**WHAT TO PRODUCE:**
Produce a verbatim transcript of the entries below, excluding pictures.

**DATA EXTRACT:**

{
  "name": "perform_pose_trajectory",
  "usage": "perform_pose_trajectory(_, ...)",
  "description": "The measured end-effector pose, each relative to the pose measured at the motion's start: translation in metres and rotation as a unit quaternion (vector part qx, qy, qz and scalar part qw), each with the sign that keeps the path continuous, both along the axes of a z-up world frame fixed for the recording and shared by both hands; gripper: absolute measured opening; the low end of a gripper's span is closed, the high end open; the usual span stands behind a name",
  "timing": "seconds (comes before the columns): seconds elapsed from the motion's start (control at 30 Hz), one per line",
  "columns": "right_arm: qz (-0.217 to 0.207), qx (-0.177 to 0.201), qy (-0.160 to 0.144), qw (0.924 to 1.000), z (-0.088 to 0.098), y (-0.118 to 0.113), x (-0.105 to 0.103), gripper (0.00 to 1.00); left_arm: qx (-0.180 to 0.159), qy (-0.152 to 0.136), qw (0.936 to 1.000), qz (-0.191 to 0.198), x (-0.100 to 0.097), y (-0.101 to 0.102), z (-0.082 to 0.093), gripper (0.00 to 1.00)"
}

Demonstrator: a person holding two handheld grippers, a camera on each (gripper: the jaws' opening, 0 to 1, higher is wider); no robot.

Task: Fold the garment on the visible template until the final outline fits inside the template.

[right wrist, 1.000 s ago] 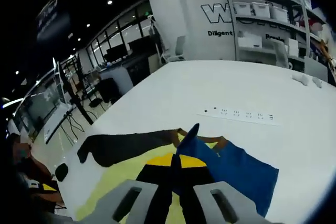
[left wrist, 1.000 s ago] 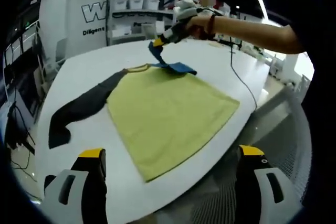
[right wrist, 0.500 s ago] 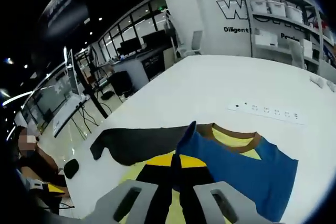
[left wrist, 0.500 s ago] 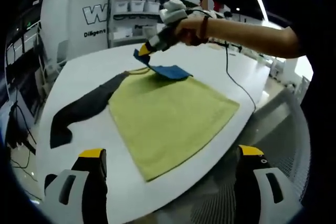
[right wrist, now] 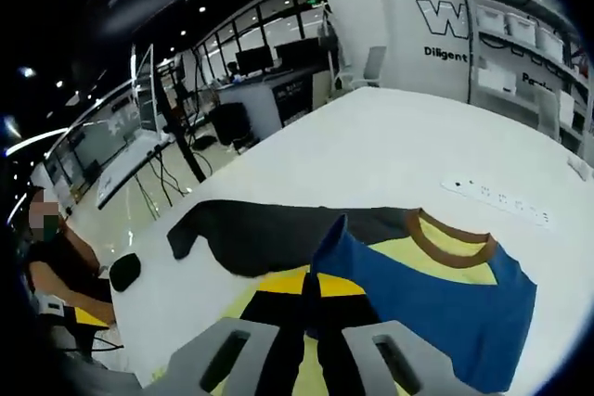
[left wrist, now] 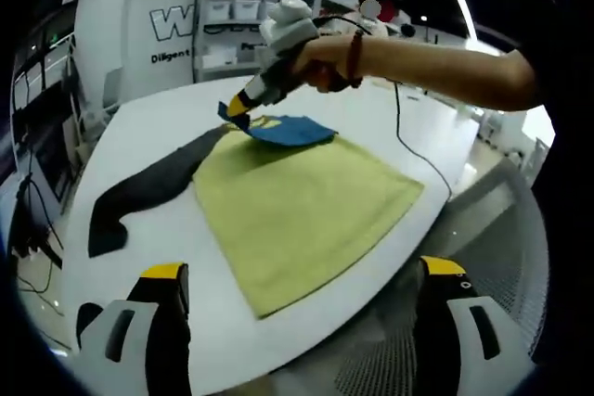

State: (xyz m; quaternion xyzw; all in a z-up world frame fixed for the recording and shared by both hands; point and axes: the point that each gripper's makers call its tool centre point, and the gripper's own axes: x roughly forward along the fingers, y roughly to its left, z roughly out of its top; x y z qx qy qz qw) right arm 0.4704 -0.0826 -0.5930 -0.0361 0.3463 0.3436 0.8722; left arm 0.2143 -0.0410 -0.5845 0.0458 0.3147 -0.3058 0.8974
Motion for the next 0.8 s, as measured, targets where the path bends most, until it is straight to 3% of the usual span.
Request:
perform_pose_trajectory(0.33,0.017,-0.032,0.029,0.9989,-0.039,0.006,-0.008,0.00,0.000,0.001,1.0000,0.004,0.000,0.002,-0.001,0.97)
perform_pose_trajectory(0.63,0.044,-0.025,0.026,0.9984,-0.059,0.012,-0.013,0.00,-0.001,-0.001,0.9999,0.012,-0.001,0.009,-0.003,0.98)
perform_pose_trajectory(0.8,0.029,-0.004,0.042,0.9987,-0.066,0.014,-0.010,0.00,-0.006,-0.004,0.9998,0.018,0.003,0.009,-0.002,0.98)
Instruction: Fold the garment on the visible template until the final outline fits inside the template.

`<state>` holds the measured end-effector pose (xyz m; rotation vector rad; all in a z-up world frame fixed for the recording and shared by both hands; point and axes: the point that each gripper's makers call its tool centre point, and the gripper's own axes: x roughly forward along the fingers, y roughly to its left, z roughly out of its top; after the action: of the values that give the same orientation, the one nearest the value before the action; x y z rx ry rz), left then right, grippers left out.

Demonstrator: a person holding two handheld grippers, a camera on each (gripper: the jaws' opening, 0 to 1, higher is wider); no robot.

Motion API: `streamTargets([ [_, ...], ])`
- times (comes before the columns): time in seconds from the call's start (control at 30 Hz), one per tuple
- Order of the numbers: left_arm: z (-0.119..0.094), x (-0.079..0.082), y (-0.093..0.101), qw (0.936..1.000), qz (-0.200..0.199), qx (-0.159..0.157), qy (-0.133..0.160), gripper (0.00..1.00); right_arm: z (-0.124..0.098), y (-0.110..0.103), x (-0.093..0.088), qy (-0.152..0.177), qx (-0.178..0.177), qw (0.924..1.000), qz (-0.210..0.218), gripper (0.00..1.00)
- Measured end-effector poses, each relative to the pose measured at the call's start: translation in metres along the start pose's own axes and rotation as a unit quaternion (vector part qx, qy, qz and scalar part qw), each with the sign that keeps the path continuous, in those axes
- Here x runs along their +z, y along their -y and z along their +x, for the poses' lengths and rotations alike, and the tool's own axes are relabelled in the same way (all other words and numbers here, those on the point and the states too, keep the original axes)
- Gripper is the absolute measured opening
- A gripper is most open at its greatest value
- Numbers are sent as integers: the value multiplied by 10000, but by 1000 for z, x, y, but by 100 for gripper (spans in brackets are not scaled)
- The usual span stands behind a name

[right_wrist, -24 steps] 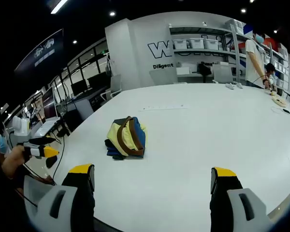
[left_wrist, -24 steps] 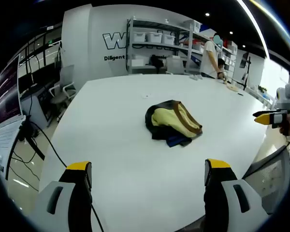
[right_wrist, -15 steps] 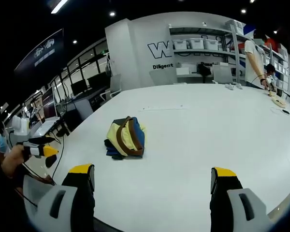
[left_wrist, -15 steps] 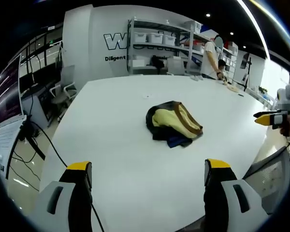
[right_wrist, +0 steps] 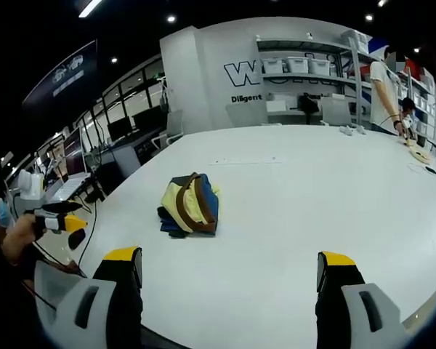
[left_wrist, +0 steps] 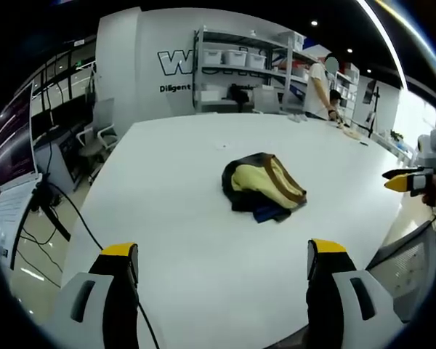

**EXERCISE OUTPUT:**
{
  "name": "perform_pose_trajectory",
  "usage": "perform_pose_trajectory(_, ...)",
  "description": "The measured end-effector pose, each relative to the pose measured at the motion's start: translation in metres and rotation as a unit quaternion (vector part qx, qy, qz and scalar part qw), each with the sign that keeps the path continuous, both along the axes of a z-up world frame fixed for the recording and shared by both hands; gripper: absolute measured opening; the low end of a gripper's span is closed, the high end open; the usual span stands behind a name",
  "timing": "seconds (comes before the columns): seconds elapsed from the motion's start (control at 30 Hz), one per line",
  "columns": "right_arm: qz (-0.217 to 0.207), qx (-0.177 to 0.201), qy (-0.160 to 0.144), qw (0.924 to 1.000), z (-0.088 to 0.098), y (-0.118 to 0.113), x (-0.105 to 0.103), gripper (0.00 to 1.00); left_arm: qx (-0.180 to 0.159), qy (-0.152 to 0.136), qw (0.936 to 1.000), qz (-0.191 to 0.198), x (-0.100 to 0.097), y (-0.101 to 0.102), z (-0.082 to 0.093), gripper (0.00 to 1.00)"
}

Demonstrator: a person holding two handheld grippers, a camera on each (gripper: the jaws' opening, 0 to 1, higher is wider); no robot.

Task: Fold the garment on the visible template until the final outline fits inside the template.

[right wrist, 1.000 s ago] 
[left wrist, 1.000 s ago] 
[right wrist, 0.500 s ago] 
[left wrist, 0.500 s ago] 
[right wrist, now] 
[left wrist, now] 

State: (xyz m; quaternion xyzw; all in a z-up world frame fixed for the recording and shared by both hands; point and axes: the point that each gripper's makers call its tool centre point, and the gripper's own axes: x roughly forward along the fingers, y roughly to its left, z roughly out of its top; x y z qx qy qz qw) right arm 0.4704 -0.0826 -0.5930 -0.0361 0.3463 0.3436 0.8722; left arm 0.2143 -0.0410 -0.5845 0.0458 0.3147 -0.3058 0.8974
Motion for the next 0.8 s, as measured, targets where the path bends most, until it is straight to 3% of the usual span.
Request:
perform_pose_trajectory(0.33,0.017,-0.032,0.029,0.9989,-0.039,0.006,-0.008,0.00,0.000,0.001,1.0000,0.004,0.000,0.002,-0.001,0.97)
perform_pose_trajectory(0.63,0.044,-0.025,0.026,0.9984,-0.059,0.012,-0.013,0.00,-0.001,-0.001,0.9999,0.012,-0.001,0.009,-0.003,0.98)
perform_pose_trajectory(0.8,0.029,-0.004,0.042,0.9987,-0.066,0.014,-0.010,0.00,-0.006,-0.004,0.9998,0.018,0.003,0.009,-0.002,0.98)
Instruction: Fold the garment on the visible template until the final outline fits inside the template.

`<state>` holds the measured end-effector pose (xyz m; rotation vector rad; all in a z-up world frame fixed for the recording and shared by both hands; point and axes: the point that each gripper's makers call its tool centre point, and the gripper's own axes: x roughly forward along the fingers, y roughly to its left, z roughly out of its top; after the action: of the values that give the same orientation, the one nearest the value before the action; x y z rx ry rz), left then right, grippers left out.

Demonstrator: a person holding two handheld grippers, a camera on each (gripper: the jaws' opening, 0 to 1, higher is wider); no robot.

Motion API: `streamTargets([ [_, ...], ])`
- times (comes before the columns): time in seconds from the call's start (control at 30 Hz), one per tuple
- Order of the numbers: left_arm: z (-0.119..0.094), x (-0.079..0.082), y (-0.093..0.101), qw (0.936..1.000), qz (-0.200..0.199), qx (-0.159..0.157), qy (-0.133..0.160), gripper (0.00..1.00); right_arm: z (-0.124..0.098), y (-0.110..0.103), x (-0.093..0.088), qy (-0.152..0.177), qx (-0.178..0.177), qw (0.924..1.000), qz (-0.210..0.218), gripper (0.00..1.00)
- Measured end-effector poses, each relative to the pose measured at the call's start: translation in metres along the start pose's own axes and rotation as a unit quaternion (vector part qx, qy, qz and scalar part qw), each with the sign that keeps the path continuous, in those axes
- Here x runs along their +z, y along their -y and z along their +x, for the poses' lengths and rotations alike, and the tool's own axes are relabelled in the same way (all other words and numbers here, those on the point and the states too, keep the original axes)
- Gripper is the absolute measured opening
- A gripper is most open at its greatest value
- Numbers are sent as integers: the value multiplied by 10000, but by 1000 for z, x, y, but by 100 for gripper (spans in brackets are not scaled)
- The usual span stands behind a name

[right_wrist, -24 steps] 
[left_wrist, -24 steps] 
[right_wrist, -15 steps] 
[left_wrist, -15 steps] 
[right_wrist, +0 steps] 
[left_wrist, +0 steps] 

The exercise requires nothing more than what has been given.